What is in this article?:
- Starbucks restructures 'shift supervisor' position in Mass.
- Reworking the hierarchy to create opportunity
A spokeswoman for the company says Starbucks could be responsible for paying about $14 million in damages.
Reworking the hierarchy to create opportunity
In Massachusetts, Starbucks began rethinking the shift supervisor position immediately after the November ruling, said Riley. Earlier this month, the updated store operations structure was communicated to workers at Starbucks units across the state.
The chain has reworked the hierarchy to create something of a hybrid position between “shift supervisor” and “assistant store manager” to increase management presence in each store and offer better career opportunities, Riley said. The result is a new position called “shift manager,” which offers what Riley described as a competitive compensation and benefits package that in part makes up for the loss of tips.
Shift managers will not be allowed to participate in tip pools, she said.
Existing shift supervisors have been offered the choice of applying for a shift manager position or of moving to a barista position. The latter has a lower pay scale, but baristas can share in tips. All shift supervisors will also be eligible for a bonus in pay that will help them through the transition, Riley said, though she declined to offer specifics on pay.

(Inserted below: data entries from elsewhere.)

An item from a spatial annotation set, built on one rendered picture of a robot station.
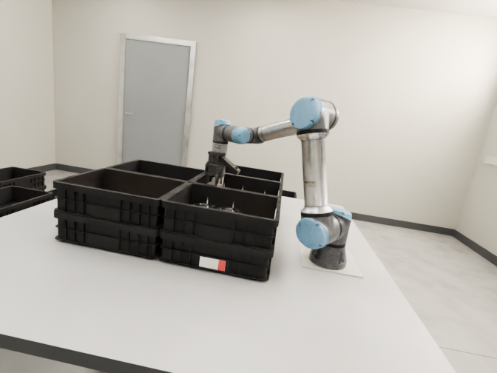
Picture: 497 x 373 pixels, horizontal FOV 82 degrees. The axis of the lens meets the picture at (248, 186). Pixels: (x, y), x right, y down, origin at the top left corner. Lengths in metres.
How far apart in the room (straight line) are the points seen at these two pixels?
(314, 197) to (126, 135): 3.96
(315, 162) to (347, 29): 3.43
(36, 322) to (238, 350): 0.48
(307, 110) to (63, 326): 0.91
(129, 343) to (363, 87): 3.96
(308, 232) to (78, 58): 4.59
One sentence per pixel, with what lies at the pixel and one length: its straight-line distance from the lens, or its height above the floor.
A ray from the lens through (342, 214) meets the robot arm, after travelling 1.15.
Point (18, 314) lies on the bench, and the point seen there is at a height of 0.70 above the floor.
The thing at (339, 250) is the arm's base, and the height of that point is 0.78.
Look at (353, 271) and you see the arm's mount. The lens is 1.25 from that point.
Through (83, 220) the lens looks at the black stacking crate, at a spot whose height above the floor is 0.81.
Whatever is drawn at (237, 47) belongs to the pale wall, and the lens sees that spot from 4.29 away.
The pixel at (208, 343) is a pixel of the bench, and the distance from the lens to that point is 0.79.
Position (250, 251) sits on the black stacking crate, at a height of 0.81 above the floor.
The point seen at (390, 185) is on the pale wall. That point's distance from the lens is 4.47.
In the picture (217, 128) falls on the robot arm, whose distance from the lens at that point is 1.36.
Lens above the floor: 1.24
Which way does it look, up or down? 14 degrees down
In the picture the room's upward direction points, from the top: 8 degrees clockwise
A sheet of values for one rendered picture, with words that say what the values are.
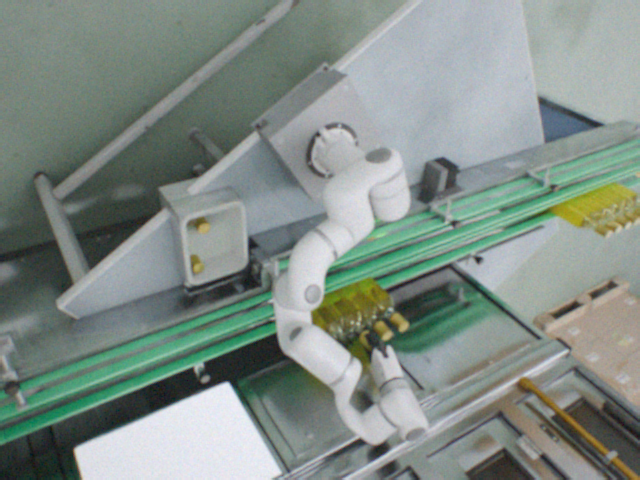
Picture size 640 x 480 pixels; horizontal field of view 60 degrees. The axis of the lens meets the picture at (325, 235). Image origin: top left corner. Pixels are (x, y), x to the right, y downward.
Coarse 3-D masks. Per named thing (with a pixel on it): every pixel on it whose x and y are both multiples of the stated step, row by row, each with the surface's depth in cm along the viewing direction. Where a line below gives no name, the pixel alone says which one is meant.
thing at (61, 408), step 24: (528, 216) 210; (552, 216) 210; (480, 240) 196; (408, 264) 183; (432, 264) 183; (216, 336) 153; (240, 336) 153; (264, 336) 155; (168, 360) 146; (192, 360) 146; (96, 384) 138; (120, 384) 139; (144, 384) 139; (48, 408) 133; (72, 408) 132; (0, 432) 127; (24, 432) 127
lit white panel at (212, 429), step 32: (224, 384) 151; (160, 416) 142; (192, 416) 143; (224, 416) 143; (96, 448) 134; (128, 448) 135; (160, 448) 135; (192, 448) 135; (224, 448) 136; (256, 448) 136
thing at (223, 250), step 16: (208, 208) 138; (224, 208) 140; (240, 208) 143; (224, 224) 152; (240, 224) 147; (192, 240) 148; (208, 240) 151; (224, 240) 154; (240, 240) 150; (208, 256) 154; (224, 256) 156; (240, 256) 154; (192, 272) 150; (208, 272) 151; (224, 272) 151
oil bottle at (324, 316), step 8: (320, 304) 156; (328, 304) 156; (312, 312) 155; (320, 312) 154; (328, 312) 154; (336, 312) 154; (312, 320) 157; (320, 320) 152; (328, 320) 151; (336, 320) 151; (320, 328) 153; (328, 328) 150; (336, 328) 150; (344, 328) 152
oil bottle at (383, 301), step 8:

The Industrial Workers of the World Starbucks, or IWW Starbucks, a labor organization, characterized the bonus as $350 and said the starting wage for shift supervisors was increased from $11 to $13.89 per hour, affecting more than 300 employees.
Shannon Liss-Riordan, an attorney representing the Starbucks baristas in the class-action suits in both Massachusetts and New York, said she was pleased to see the coffeehouse chain raise the pay of shift supervisors in Massachusetts.
“That’s exactly the right result,” she said. “Shift supervisors will be compensated and baristas will get more money in tips, and that’s really what the legislature intended.”
IWW Starbucks also hailed the move as a victory. The group said Starbucks shift supervisors had filed a petition complaining about the loss of income that would result from the tip-pool ruling and that workers had threatened a strike.
Riley, however, said the changes in Massachusetts were solely a response to the court ruling and not a reaction to any petition or proposed strike by the IWW.
“Starbucks is a company that prides itself on open and direct communication with its partners, which is what we call our employees, and we respect their free choice to unionize,” she said. “But not one single Starbucks store is unionized.”